Google opens up an additional Pandora's box of information freedom so easy anyone can open it. Type in something like "family guy s02e01" and you'll get tons of sites where you can simply download that episode, a number of torrents and a few sites where you can actually stream it without leaving your browser. I know a number of people who get their textbooks by typing in the name plus "filetype:pdf". What really hit me, though, was when I opened Youtube earlier today and typed in "system of a down". On the first page, there was a playlist--a relatively new Youtube feature--containing a wide variety of songs by the band. The videos were just still pictures of each album cover, but they were HD, so the sound quality was pristine. One click later they were all on autoplay. Napster had nothing on this.
As a result, I'm surprised that Apple and Google aren't taking more heat from the likes of the RIAA. If the trade associations want to keep up the Quixotic fight for DRM, Apple and Google seem like the logical targets--not single moms whose kids once used KaZaA. Yet both they and the legal community seem stuck in denial. I know a number of people whose music libraries currently exceed 30GB; assuming 3MB per song, that's about 10,000 songs. According to the Copyright Act, each one of those if punishable by a fine between $750 and $150,000--for a total of, you know, somewhere in the $7.5m to $1.5b range. Between that and the DMCA, most of my friends, your friends, and millions of other people are criminals, and we each owe a corporate association or two astronomical sums of money. Yet those laws have resulted in only a handful of lawsuits, most of which have settled out of court. How can we take this legislation seriously?
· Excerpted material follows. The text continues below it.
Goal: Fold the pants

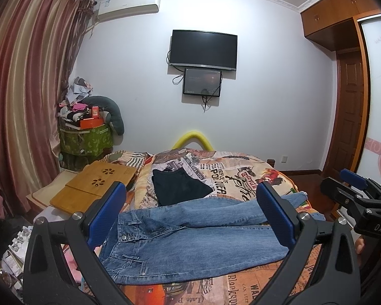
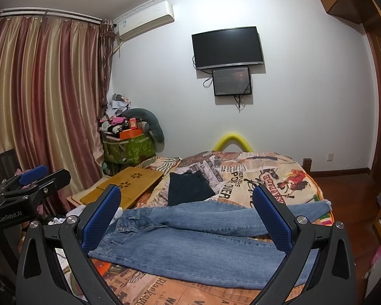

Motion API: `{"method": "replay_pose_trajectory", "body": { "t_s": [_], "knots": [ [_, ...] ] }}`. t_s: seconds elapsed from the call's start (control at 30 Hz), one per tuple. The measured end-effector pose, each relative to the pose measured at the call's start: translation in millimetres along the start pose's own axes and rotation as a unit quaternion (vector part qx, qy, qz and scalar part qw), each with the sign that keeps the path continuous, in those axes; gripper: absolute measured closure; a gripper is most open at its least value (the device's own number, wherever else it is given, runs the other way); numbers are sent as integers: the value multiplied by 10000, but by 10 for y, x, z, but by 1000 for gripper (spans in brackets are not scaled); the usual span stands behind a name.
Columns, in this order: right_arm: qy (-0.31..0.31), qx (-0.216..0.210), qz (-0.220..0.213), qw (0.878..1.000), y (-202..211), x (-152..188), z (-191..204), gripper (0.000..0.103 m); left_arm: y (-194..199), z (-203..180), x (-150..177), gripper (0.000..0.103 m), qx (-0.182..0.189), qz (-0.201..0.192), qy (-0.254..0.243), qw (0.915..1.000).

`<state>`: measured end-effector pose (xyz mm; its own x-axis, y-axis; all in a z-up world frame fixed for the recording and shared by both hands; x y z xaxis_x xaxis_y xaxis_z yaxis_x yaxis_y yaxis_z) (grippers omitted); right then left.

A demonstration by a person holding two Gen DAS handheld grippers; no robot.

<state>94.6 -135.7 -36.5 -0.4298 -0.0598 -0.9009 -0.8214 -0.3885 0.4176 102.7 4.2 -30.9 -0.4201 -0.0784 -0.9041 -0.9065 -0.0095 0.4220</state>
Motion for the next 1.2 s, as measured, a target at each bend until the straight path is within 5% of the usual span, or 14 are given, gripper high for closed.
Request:
{"method": "replay_pose_trajectory", "body": {
  "t_s": [0.6, 0.77, 1.2],
  "knots": [
    [-81, -9, 210, 9997, -259, 54, -75, 0, -239, 68, 31, 0, 28, 242, 62, 9997],
    [-26, 29, 459, 9989, -588, 64, -168, 0, -647, 214, -4, 0, 28, 577, 153, 9982],
    [267, 276, 1397, 9894, -1704, 123, -641, 0, -2259, 843, 47, 0, -693, 1564, 8, 9853]
  ]
}}
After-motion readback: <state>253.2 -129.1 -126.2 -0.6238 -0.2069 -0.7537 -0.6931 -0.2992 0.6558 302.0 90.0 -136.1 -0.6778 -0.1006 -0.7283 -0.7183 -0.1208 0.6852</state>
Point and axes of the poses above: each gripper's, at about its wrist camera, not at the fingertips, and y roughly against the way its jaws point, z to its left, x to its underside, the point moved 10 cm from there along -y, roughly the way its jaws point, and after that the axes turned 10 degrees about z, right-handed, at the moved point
What I would really like to see is not the RIAA and MPAA shifting their focus to Apple and Google, though either of those would be lots more palatable than their current victims. Instead, I wish they and all the other parties who care about copyright would be willing to take a levelheaded look at the way media is being consumed. I wish they'd step back and be realistic about the options content creators have. DRM is not really one of them. You can't share your bits and control them, too. There are other, more sustainable ways of making a living. Artists can go on concert tours. They can do private shows for hire. Film producers can show their work movie theaters and get paid at the box office. If you look at it that way, sharing becomes the good thing your preschool teacher always said it would be. The more people see your work, the more will care about you, and the bigger your audience becomes to which you can sell your services. A song or movie you get from a friend comes implicitly vouched for, and you're more likely to pay attention to its creators. As Richard Stallman famously said, information wants to be free. I think its time we stopped fighting that and started embracing it.